真っ先に思い浮かぶのは「暴力」だが、それよりも特徴的なのが、
なんだか情けねえなあ
なんだか悲しいよなあ
なんだか切ねえよなあ
あるいは、それらが全て交じり合ってうまく言葉で表現できないときについ口から出てしまう、(なんだかなあ)な感覚。
例えば、家族恋人が死ねば、それは明らかに悲しい。
あるいは、友達のために何かしらと戦って勝つと、それは明らかに感動的である。
しかし私たちは、そういうわかりやすくドラマチックな出来事を、そんなに多くは体験したりしない。
それよりも、仲間だと思ってた奴にうまいこと出し抜かれたような気がするけどなんか面と向かって言えねえなあとか、ちょっと良いことがあったと思ったらすぐに損してプラマイゼロ、どちらかというとマイナスになったりして(なんだかなあ)とか。私たちの生活には、そういう言葉で的確に表現しにくい微妙な体験が圧倒的に多い(「いやそれ、お前だけでしょ」とかいうツッコミは断じてナシの方向で)。
家族恋人が死ぬ映画を観た後、(ああ、主人公に比べて自分は幸せなのかもしれない)とか、
友達のために戦う映画を観た後、(ああ、自分もあんな風に生きられたらなあ)とか。
そして(まあでも映画は映画だよなあ)と自分なりに現実とのギャップを整理するメンドくささ。
そういう(なんだかなあ)な人生を送る人にとって、たけしの(なんだかなあ)な映画は、非常にリアルに感じられるはず。
なのですが、問題は、たけし特有の(なんだかなあ)な場面の切り取り方の鋭さ。それが鋭すぎて、よせばいいのになんだかしょうもない自己批評映画を撮っちゃって、その作品の外にいる監督たけし自身を(なんだかなあ)な状態にしていたのが、最近でいうと「監督ばんざい」だった。
アウトレイジではその切れ味を抑えて、(なんだかなあ)を登場人物の生き様にうまく集約した。

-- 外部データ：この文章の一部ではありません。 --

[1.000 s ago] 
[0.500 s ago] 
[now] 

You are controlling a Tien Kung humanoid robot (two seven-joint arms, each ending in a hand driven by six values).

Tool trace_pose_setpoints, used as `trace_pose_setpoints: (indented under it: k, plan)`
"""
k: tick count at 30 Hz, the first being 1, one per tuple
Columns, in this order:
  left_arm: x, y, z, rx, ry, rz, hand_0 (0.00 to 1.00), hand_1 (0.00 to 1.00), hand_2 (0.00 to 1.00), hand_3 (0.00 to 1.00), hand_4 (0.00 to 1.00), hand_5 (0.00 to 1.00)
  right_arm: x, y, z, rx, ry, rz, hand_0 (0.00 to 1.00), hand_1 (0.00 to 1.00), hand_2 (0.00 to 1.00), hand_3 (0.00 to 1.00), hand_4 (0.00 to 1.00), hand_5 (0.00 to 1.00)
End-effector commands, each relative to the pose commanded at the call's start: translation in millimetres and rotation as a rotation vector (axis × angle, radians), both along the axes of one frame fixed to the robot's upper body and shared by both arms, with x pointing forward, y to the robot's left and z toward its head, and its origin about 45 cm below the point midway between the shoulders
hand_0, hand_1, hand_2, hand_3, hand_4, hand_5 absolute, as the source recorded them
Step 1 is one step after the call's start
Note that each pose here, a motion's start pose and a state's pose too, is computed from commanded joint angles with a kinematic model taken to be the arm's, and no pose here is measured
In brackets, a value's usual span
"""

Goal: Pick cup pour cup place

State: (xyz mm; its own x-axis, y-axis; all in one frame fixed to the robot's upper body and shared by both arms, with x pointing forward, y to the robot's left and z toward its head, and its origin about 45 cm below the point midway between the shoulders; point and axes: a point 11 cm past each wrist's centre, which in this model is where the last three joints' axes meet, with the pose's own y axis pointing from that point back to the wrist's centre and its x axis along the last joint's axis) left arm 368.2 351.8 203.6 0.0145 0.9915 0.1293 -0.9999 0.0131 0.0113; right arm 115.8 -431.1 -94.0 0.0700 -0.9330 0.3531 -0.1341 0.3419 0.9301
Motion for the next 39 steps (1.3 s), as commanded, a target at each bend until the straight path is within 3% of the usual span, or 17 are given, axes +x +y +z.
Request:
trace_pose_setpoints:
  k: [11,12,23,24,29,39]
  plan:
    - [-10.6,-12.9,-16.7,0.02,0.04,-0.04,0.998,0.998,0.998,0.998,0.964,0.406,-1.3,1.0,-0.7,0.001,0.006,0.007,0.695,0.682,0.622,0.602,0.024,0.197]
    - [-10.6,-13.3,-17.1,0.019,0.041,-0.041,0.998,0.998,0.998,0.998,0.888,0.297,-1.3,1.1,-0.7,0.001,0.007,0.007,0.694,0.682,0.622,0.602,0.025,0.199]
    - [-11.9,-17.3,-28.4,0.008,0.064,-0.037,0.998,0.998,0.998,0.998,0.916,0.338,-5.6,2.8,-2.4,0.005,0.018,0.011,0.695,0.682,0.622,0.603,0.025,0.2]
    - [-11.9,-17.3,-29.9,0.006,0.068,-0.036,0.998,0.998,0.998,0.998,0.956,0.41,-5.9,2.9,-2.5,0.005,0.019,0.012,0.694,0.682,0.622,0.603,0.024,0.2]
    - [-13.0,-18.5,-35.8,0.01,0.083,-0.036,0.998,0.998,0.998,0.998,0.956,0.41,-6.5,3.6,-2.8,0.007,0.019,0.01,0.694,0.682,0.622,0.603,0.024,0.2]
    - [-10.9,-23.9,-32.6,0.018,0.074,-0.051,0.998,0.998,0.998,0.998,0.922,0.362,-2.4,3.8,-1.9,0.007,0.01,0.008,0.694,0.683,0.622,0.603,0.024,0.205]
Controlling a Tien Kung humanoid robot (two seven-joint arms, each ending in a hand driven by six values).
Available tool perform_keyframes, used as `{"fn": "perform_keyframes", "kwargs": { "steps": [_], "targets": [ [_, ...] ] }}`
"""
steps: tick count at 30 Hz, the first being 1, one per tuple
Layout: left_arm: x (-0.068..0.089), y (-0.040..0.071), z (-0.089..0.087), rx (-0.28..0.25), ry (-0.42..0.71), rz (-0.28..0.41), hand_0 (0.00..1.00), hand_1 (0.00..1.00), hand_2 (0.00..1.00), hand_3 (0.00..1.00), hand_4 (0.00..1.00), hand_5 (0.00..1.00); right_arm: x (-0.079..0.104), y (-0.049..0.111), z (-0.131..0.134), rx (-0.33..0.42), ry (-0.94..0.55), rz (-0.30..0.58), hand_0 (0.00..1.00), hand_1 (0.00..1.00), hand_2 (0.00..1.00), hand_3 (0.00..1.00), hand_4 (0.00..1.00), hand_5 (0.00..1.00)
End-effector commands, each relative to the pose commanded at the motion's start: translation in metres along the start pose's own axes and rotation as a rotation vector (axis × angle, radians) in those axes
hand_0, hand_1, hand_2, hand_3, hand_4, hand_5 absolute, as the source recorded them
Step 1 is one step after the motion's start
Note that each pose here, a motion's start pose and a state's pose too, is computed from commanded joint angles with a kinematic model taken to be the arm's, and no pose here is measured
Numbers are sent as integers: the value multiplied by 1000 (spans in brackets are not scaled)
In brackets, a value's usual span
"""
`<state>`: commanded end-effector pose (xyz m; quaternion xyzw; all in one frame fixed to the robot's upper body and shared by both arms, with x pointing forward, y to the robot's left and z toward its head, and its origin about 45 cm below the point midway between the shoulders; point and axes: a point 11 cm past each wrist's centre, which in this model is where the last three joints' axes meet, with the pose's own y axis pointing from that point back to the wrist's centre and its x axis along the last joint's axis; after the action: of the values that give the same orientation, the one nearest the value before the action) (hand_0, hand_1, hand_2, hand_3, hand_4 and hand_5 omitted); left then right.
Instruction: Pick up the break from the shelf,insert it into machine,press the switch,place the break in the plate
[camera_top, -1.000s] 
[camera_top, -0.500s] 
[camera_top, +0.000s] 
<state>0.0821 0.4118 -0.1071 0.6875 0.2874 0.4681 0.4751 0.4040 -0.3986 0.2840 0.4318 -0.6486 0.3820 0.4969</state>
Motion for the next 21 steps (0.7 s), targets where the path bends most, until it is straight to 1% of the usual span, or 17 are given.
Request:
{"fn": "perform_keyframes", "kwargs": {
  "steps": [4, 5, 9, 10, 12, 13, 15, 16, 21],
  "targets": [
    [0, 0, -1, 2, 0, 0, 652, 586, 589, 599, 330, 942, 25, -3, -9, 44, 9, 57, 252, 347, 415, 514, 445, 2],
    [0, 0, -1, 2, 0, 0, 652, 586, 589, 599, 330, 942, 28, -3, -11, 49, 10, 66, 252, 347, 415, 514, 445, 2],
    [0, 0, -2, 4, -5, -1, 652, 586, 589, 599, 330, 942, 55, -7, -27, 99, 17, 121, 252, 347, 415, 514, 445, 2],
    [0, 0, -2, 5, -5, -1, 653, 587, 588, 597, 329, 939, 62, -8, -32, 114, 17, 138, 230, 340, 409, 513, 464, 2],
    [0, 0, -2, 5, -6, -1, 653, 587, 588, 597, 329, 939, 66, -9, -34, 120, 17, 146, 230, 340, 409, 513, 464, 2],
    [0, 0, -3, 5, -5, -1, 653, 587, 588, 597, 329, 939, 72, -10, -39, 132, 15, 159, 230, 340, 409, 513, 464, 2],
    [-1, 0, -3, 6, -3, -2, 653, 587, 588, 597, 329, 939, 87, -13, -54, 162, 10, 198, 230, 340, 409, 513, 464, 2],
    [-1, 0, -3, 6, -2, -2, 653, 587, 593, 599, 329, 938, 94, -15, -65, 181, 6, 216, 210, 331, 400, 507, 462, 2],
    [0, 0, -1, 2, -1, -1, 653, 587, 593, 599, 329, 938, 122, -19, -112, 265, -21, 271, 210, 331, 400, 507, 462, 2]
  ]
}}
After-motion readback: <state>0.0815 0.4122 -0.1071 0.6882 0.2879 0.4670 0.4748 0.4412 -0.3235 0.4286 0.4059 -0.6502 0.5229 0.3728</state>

いわゆる「たけし組」と呼ばれる常連の役者を排することがたけしの「甘え」を封じる方向に作用し、同時に豪華なキャスティングによって作品の華を増す方向にも作用した。
結果、ごくまっとうなエンターテイメント作品ができあがった。
予告編を観た段階では、普段ヤクザ役に縁がなさそうな俳優たちが無理に怒鳴り合っちゃってどうも迫力不足なのではないかと心配したが、そこはこの映画を語る上で本質的なことではなかった(ていうか、全員演技が素晴らしすぎでしょ)。
本作品でイメージされていたのは、仁義なき戦いの893さんから今の893さんたちに移り変わる境目の、一昔前の893さんたちとのこと。そこで描かれたのは、今の893さんのリアルではもちろんなく、(なんだかなあ)な人生を送る私たちのリアルだった。話のオチを具体的には書かないが、頭のいい奴、ズル賢い奴が生き残って、頭の悪い奴、不器用な奴がなんだか情けない道化を演じる羽目になる。そんな徹底的にリアル=(なんだかなあ)な現実を突き付けるほうが、指を包丁で切り飛ばすことよりもよっぽど暴力的ではないだろうか。それがアウトレイジで新たに獲得された、たけしの暴力性だったのかもしれない。
とはいえ、椎名桔平の最期は凄まじい。映画の歴代死に様ランキングベスト10とまでは言いませんが、もはやアートの領域。脳裏に焼きつくとはこういうことですかと。
う”わ”って感じ。
(なんだかなあ)の表現者たけしは、映画に明確な答えを用意しない。だから日本人にウケにくく、ヨーロッパ特にフランス辺りで人気が高いというのはうなづける。べつに日本人の知能が低くてフランス人が高いとかと言いたいのではなく、国民性が真面目なので好き勝手にデタラメな解釈を叩き込んで楽しめないとか、答えを用意してもらわないと不安になるとか、なんにせよたけし映画が多くの日本人に合いにくいことは確かだと思う。
ただその、カンヌで騒がれたから日本人が興味を持ちました、でもやっぱり客入りませんでしたーなんてのも、たけしにとっては嬉しいのか悲しいのか。それこそ(なんだかなあ)なんでしょうね。
たけしはこれからも(なんだかなあ)を表現し続けると思いますが、アウトレイジに感じられる、日本人にしかわからない、日本人ならではの「何か」。それをまた観たいです。照れさえなければ簡単にできる人なんですが、その辺がなかなか定まらずぐだぐだしてしまうのがたけしの魅力でもあるのでなんともはや。